— INSTRUCTIONS FOR THE TASK —
Within the data that follows, set down exactly the lines from the one containing "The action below" through the one containing "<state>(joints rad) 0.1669", both ends included.

— INFORMATION SUPPLIED —
━━━━

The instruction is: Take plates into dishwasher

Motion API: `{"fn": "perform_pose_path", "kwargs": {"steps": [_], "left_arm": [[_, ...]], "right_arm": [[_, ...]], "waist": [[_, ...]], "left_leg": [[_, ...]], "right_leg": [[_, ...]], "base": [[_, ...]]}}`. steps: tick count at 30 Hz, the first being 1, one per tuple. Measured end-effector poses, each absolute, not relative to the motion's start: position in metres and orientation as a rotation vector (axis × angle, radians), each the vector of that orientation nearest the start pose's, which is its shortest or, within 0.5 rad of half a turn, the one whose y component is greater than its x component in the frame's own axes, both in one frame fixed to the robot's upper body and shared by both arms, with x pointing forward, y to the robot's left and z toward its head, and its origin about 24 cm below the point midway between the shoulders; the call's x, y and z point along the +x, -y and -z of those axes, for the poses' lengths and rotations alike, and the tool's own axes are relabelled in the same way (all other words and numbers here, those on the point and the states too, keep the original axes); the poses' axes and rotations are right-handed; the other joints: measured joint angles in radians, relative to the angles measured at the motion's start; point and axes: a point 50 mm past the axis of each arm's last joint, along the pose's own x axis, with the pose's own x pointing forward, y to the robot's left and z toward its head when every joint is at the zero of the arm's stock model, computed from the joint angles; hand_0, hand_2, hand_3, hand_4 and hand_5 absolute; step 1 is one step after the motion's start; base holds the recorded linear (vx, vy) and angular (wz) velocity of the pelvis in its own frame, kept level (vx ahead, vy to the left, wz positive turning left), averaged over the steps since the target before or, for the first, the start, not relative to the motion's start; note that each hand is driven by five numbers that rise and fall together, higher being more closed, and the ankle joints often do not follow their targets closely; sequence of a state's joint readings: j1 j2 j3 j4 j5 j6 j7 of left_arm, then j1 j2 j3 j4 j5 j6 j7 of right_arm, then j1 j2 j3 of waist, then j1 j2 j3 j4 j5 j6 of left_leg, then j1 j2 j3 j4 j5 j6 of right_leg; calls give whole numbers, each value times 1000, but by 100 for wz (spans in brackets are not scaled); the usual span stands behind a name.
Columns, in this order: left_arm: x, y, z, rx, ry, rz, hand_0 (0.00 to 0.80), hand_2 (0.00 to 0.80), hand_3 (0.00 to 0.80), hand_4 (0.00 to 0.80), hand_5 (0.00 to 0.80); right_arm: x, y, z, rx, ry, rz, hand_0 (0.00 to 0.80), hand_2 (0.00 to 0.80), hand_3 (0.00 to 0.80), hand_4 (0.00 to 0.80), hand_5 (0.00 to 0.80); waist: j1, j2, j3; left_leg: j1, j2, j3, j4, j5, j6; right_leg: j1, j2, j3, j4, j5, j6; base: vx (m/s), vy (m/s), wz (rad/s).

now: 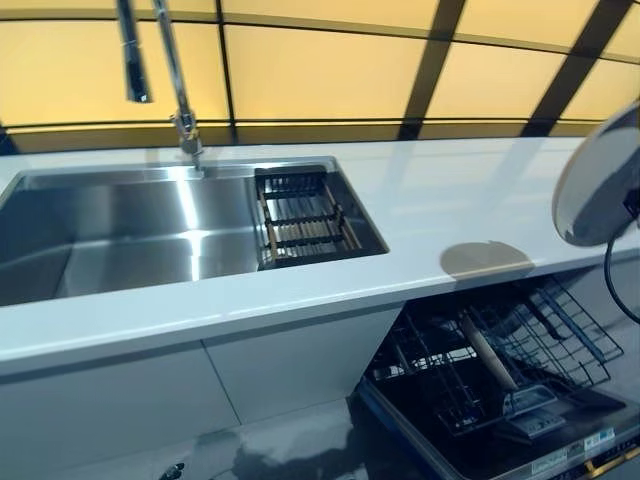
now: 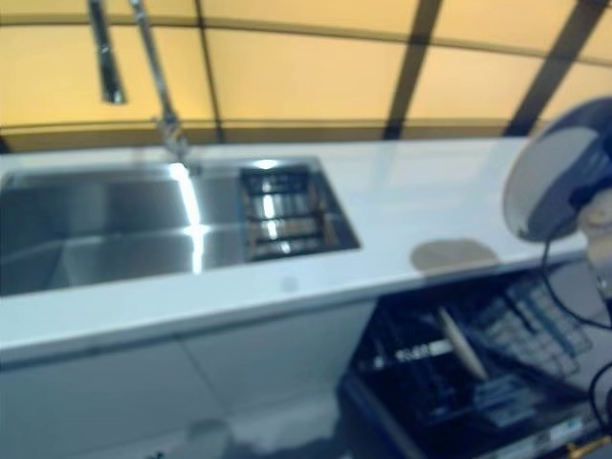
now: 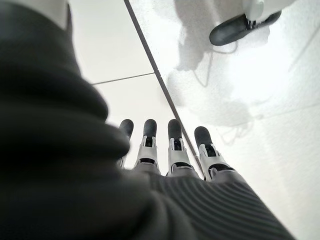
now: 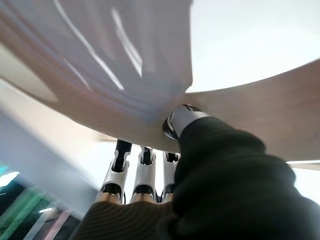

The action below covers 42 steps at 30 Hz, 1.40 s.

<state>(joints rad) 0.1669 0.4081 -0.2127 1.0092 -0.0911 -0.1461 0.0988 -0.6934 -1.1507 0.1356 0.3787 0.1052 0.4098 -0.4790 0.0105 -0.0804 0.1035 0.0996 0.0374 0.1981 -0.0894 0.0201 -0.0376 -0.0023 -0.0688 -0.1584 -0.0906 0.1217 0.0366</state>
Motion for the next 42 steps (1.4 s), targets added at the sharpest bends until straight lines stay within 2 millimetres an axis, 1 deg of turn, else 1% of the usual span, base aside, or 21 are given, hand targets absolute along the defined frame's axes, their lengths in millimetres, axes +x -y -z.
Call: {"fn": "perform_pose_path", "kwargs": {"steps": [2,3,7,10,11,15,18,20,22,23,25,27,29,30,33,36,39,42], "left_arm": [[82,-281,136,429,-1020,-123,0,0,0,0,0],[85,-280,135,428,-1007,-120,0,0,0,0,0],[93,-279,133,424,-985,-110,0,0,0,0,0],[95,-279,133,424,-981,-108,0,0,0,0,0],[96,-279,133,424,-979,-107,0,0,0,0,0],[94,-280,134,425,-990,-109,0,0,0,0,0],[93,-281,134,426,-996,-111,0,0,0,0,0],[93,-282,134,428,-999,-114,0,0,0,0,0],[95,-282,134,428,-988,-112,0,0,0,0,0],[96,-281,133,427,-980,-111,0,0,0,0,0],[95,-281,133,427,-979,-111,0,0,0,0,0],[94,-282,134,428,-984,-112,0,0,0,0,0],[94,-282,134,428,-984,-112,0,0,0,0,0],[94,-282,134,428,-984,-112,0,0,0,0,0],[94,-282,134,430,-985,-109,0,0,0,0,0],[92,-278,136,439,-989,-81,0,0,0,0,0],[93,-272,138,428,-984,-71,0,0,0,0,0],[93,-268,139,416,-981,-68,0,0,0,0,0]], "right_arm": [[294,381,-273,-899,98,922,800,800,800,800,800],[291,385,-270,-860,78,920,800,800,800,800,800],[278,402,-257,-738,10,958,800,800,800,800,800],[270,415,-248,-689,-50,998,800,800,800,800,800],[268,417,-245,-667,-69,1004,800,800,800,800,800],[261,430,-230,-588,-170,1004,800,800,800,800,800],[257,437,-212,-461,-281,967,800,800,800,800,800],[253,443,-197,-332,-364,950,800,800,800,800,800],[250,445,-185,-230,-419,945,800,800,800,800,800],[247,447,-178,-148,-445,945,800,800,800,800,800],[244,448,-169,-18,-463,979,800,800,800,800,800],[245,446,-163,116,-442,1021,800,800,800,800,800],[248,442,-158,209,-402,1080,800,800,800,800,800],[248,441,-157,227,-390,1096,800,800,800,800,800],[251,438,-155,323,-289,1236,800,800,800,800,800],[257,430,-154,416,-188,1328,800,800,800,800,800],[268,417,-161,494,-84,1324,800,800,800,800,800],[274,405,-166,554,-22,1341,800,800,800,800,800]], "waist": [[-14,4,2],[-25,4,2],[-25,-1,4],[-35,-4,6],[-49,-6,7],[-52,-8,8],[-54,-8,8],[-55,-8,9],[-54,-7,9],[-54,-6,10],[-53,-5,10],[-53,-5,11],[-53,-4,11],[-52,-3,11],[-48,1,13],[-49,12,19],[-46,33,27],[-44,52,24]], "left_leg": [[9,4,17,-1,-3,-2],[12,6,23,-1,-5,-4],[23,13,48,-1,-10,-9],[26,13,53,-1,-12,-10],[26,13,55,-1,-12,-10],[27,16,75,-1,-18,-8],[27,12,78,0,-23,-6],[27,11,79,0,-25,-6],[27,11,79,0,-26,-5],[27,11,79,0,-27,-5],[27,12,79,0,-28,-5],[27,12,80,0,-28,-5],[27,11,79,0,-28,-5],[27,11,79,-1,-28,-5],[26,11,79,-1,-28,-5],[27,11,78,1,-28,-4],[30,10,75,2,-28,-4],[32,9,72,3,-28,-4]], "right_leg": [[0,6,15,0,-1,1],[1,8,21,0,-1,1],[-1,16,42,-1,-1,2],[-1,17,45,-1,-1,2],[-1,17,46,-1,-1,2],[-9,18,61,-1,0,3],[-12,17,68,-1,0,3],[-12,17,69,-1,0,3],[-12,16,69,0,0,3],[-12,16,69,0,0,3],[-12,16,69,0,0,3],[-13,16,69,-1,0,3],[-13,16,69,-1,0,3],[-13,16,69,-1,0,3],[-13,15,69,-1,0,3],[-11,14,68,-1,0,3],[-7,13,66,-1,3,-1],[-3,15,64,-1,3,-2]], "base": [[3,1,-21],[-1,-1,-19],[-7,-8,-19],[-11,-7,-6],[0,0,0],[-18,-8,-12],[-20,-3,-7],[-11,-2,-2],[0,0,0],[-31,1,0],[-16,-1,0],[0,0,0],[0,0,0],[0,0,0],[-4,11,0],[0,0,0],[0,0,0],[8,9,4]]}}
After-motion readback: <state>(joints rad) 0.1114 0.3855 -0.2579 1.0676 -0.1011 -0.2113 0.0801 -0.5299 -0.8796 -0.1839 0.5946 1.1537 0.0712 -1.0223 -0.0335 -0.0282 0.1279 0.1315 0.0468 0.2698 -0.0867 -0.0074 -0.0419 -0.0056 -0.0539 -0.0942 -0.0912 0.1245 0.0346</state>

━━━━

— YOUR RESPONSE —
The action below covers 42 steps at 30 Hz, 1.40 s.

<state>(joints rad) 0.1669 0.4081 -0.2127 1.0092 -0.0911 -0.1461 0.0988 -0.6934 -1.1507 0.1356 0.3787 0.1052 0.4098 -0.4790 0.0105 -0.0804 0.1035 0.0996 0.0374 0.1981 -0.0894 0.0201 -0.0376 -0.0023 -0.0688 -0.1584 -0.0906 0.1217 0.0366</state>

No further response is needed.